Kaveh Madani, Director of the United Nations University Institute for Water, Environment and Health, said in January 2026, “Many regions are living beyond their hydrological means, and many critical water systems are already bankrupt.” Moody’s pointed to 3 gaps India must close: unified pricing, faster reallocation from agriculture to urban users, and a funded infrastructure pipeline.
According to LoansJagat’s 2025 home loan data, 67.84% of borrowers were salaried urban residents. These are the same citizens most directly hit by the deteriorating municipal water supply.
India’s June 2026 Moody’s score of 5 out of 5 on water management will raise borrowing costs for state governments that delay reform. States without credible water investment plans face the same credit erosion path that Moody’s documented in Corpus Christi and Jordan. The window to act before water stress becomes a permanent fiscal drag is narrowing.
How can better water infrastructure reduce India’s water risk, according to Moody’s?

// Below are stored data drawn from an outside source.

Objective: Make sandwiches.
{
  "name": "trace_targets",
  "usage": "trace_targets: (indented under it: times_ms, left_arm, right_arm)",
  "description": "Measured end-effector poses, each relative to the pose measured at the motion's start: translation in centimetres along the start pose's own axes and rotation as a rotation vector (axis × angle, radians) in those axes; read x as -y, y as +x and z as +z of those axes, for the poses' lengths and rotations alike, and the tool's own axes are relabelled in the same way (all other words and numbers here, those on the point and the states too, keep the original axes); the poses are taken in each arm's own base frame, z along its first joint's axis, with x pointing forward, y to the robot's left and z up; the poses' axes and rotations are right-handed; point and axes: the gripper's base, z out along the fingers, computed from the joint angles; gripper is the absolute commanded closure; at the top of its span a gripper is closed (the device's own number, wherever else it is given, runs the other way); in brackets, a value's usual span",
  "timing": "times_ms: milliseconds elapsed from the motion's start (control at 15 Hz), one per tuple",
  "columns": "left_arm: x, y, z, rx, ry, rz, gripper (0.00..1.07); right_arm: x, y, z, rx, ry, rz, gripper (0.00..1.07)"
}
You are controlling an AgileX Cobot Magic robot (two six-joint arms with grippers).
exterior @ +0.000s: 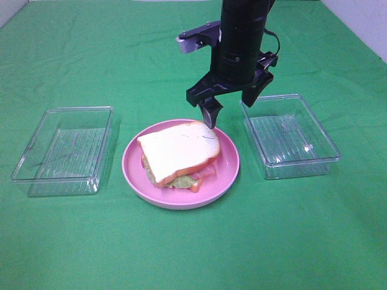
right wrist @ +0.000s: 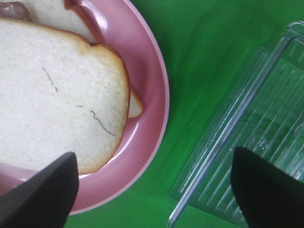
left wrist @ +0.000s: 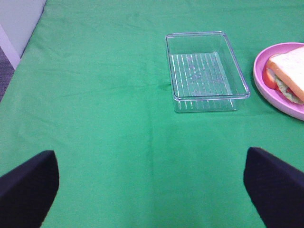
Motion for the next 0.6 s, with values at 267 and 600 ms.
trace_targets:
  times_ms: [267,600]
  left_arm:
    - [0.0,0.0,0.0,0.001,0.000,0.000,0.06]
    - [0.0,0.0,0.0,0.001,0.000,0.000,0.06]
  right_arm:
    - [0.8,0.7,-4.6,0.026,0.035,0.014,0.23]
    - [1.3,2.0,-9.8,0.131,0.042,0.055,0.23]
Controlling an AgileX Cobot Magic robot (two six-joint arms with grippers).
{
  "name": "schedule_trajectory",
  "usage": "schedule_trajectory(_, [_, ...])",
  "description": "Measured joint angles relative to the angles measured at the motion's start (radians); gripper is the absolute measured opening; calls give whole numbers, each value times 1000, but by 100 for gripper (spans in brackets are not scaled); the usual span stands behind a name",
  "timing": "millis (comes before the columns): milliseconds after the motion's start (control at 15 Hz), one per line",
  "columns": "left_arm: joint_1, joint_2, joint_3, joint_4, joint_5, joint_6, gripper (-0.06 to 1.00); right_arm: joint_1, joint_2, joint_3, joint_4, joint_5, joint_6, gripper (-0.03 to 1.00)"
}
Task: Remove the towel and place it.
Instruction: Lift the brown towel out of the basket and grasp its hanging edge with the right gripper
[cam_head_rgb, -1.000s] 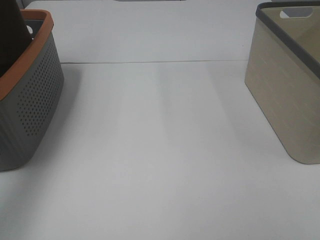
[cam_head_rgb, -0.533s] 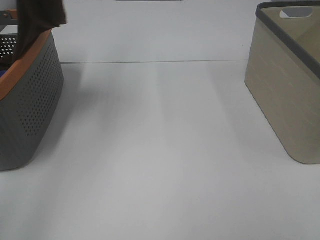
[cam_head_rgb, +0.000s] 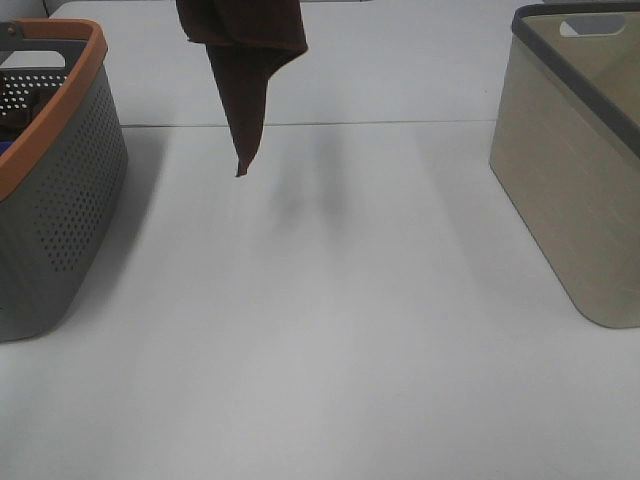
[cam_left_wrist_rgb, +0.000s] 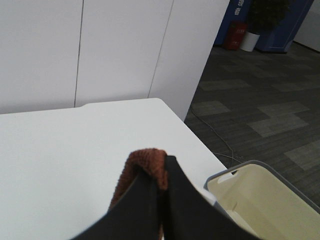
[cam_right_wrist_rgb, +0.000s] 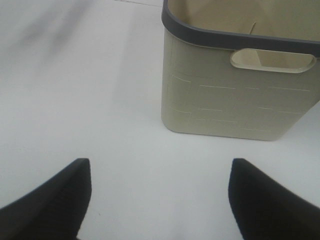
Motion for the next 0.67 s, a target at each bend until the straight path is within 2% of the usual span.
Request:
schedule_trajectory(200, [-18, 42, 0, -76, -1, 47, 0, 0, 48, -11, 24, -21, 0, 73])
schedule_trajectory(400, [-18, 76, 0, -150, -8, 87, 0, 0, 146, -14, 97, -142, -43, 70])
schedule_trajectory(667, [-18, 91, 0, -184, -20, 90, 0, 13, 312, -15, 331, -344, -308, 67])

Moody’s says investment in water infrastructure, storage, and distribution can improve supply reliability, reduce shortages, and strengthen economic resilience. It can also help states avoid higher borrowing costs linked to water-related risks.
Why does Moody’s see water stress as a risk to India’s future growth and AI infrastructure plans?
Moody’s notes that water shortages can affect cities, industries, and data centers. As AI infrastructure expands, rising water demand could strain existing systems and increase pressure on already stressed urban water supplies.